__DATA BELOW__:
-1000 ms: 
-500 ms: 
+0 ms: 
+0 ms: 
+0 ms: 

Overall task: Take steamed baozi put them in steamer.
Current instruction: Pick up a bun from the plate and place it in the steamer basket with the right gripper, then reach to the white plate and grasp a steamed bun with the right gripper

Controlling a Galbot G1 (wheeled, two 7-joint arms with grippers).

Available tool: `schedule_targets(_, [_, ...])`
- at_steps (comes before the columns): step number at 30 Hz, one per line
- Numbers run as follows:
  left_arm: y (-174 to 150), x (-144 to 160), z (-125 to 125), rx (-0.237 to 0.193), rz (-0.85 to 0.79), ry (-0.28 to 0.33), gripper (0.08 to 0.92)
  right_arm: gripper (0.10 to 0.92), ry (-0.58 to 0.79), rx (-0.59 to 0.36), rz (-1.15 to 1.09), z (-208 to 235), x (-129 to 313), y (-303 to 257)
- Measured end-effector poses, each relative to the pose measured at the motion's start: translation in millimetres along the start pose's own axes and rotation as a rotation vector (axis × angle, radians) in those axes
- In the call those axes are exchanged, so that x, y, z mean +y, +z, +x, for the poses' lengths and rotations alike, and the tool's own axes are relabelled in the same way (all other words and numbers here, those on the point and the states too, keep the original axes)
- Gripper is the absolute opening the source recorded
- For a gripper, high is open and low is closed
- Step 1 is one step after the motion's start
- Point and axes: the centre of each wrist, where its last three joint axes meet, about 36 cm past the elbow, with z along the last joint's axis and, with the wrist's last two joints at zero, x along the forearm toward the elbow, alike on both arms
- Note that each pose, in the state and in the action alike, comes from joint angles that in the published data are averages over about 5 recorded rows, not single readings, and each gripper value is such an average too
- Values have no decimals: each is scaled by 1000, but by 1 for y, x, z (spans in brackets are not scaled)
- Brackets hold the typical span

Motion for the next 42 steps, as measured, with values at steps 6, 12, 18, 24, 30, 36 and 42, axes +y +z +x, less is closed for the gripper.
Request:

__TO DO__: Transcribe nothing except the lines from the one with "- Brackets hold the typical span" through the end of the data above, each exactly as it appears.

__EXERCISE OUTPUT__:
- Brackets hold the typical span

Motion for the next 42 steps, as measured, with values at steps 6, 12, 18, 24, 30, 36 and 42, axes +y +z +x, less is closed for the gripper.
Request:

What appears above is the full answer.